The task
Find every line in the material below with the string "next" and state how many there are, with no other text.

+++ Input data +++

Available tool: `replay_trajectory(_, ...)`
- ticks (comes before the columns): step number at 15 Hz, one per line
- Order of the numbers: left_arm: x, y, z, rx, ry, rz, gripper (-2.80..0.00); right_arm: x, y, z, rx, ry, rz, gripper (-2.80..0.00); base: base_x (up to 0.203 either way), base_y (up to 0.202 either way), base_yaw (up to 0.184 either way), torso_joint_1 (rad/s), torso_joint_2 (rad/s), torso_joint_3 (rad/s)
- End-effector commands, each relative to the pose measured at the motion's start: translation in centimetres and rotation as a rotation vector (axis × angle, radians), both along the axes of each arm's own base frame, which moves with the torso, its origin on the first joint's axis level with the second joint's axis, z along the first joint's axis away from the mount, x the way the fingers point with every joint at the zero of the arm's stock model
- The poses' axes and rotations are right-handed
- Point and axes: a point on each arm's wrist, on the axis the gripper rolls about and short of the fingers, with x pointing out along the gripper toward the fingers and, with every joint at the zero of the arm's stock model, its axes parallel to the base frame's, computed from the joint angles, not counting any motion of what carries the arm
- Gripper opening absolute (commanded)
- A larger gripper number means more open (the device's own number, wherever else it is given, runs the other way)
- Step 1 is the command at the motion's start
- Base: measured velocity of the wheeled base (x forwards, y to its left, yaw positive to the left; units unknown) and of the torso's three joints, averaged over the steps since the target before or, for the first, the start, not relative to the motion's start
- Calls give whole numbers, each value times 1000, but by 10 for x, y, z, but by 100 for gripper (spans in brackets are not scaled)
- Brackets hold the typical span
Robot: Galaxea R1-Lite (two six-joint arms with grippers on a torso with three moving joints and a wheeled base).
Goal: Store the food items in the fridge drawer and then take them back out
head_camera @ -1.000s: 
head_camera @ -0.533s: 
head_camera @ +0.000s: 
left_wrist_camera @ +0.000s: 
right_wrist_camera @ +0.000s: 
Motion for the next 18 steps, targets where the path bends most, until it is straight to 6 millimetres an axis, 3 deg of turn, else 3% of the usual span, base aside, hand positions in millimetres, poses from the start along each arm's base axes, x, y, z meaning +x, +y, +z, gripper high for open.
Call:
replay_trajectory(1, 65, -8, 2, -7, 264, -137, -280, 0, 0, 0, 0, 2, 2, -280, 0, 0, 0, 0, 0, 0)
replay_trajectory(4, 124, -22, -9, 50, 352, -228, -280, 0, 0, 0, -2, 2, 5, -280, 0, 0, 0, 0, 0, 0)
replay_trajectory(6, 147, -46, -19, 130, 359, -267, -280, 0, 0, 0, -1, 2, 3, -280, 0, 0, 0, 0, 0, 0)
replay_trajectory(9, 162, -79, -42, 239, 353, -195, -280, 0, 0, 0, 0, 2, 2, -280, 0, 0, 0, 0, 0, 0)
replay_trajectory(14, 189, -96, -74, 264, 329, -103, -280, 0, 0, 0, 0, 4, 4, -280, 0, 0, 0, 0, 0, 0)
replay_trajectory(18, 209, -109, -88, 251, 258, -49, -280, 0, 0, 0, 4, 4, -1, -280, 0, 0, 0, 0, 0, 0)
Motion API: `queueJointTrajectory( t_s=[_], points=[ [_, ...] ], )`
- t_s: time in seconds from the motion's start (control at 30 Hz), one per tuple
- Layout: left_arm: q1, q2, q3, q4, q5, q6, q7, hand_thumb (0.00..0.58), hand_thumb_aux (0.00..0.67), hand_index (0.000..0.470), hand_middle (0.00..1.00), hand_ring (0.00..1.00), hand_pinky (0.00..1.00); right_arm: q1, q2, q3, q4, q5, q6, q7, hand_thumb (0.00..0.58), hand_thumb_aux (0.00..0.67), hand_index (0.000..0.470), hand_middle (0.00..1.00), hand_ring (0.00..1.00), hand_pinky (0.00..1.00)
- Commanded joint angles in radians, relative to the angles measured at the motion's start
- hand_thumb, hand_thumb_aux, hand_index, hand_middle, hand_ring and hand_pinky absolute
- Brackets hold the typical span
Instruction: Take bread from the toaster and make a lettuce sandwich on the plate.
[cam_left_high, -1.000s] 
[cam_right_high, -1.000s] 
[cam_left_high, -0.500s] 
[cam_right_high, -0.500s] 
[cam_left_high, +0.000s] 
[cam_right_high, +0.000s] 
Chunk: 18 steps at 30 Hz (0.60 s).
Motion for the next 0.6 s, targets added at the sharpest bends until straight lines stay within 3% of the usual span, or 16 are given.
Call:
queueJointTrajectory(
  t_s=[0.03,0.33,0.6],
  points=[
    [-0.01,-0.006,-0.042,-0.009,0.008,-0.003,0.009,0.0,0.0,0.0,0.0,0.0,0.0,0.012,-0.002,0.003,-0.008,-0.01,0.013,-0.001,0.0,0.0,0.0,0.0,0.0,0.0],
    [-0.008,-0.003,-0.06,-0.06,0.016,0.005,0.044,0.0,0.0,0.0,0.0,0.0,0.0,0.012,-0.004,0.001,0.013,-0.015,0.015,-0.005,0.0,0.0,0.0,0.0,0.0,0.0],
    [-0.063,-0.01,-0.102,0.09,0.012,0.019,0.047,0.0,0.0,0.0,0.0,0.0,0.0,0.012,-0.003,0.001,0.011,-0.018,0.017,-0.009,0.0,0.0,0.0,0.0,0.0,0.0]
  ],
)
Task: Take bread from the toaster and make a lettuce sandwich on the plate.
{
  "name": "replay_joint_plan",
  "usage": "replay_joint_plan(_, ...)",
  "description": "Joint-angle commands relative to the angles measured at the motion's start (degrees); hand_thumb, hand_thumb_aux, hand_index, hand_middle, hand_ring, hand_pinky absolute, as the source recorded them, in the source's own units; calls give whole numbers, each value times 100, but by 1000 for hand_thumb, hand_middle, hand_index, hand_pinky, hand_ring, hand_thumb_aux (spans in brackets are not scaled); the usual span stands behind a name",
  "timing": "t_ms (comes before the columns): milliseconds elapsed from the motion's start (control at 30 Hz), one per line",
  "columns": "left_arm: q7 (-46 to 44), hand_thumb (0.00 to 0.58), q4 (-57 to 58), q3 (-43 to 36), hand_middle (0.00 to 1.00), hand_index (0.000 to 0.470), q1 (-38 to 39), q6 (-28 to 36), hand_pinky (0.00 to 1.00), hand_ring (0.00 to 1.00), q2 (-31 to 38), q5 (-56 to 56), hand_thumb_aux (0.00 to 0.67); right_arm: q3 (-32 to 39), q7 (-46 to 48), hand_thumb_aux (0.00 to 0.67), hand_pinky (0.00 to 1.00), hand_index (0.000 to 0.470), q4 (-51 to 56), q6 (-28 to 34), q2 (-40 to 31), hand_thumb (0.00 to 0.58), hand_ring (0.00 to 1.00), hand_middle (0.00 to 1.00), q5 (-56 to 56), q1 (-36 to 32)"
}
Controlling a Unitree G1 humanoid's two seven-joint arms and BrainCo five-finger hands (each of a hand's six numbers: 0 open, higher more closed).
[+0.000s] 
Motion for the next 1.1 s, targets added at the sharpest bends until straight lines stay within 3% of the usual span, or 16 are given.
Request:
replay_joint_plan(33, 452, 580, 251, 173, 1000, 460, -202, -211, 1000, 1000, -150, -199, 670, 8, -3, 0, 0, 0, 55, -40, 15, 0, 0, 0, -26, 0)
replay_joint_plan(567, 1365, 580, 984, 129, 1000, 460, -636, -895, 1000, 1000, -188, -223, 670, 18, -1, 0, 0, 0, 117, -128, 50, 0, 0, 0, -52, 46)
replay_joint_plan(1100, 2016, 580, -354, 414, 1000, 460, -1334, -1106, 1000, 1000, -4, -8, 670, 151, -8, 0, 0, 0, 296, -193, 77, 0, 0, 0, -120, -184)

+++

Written response
3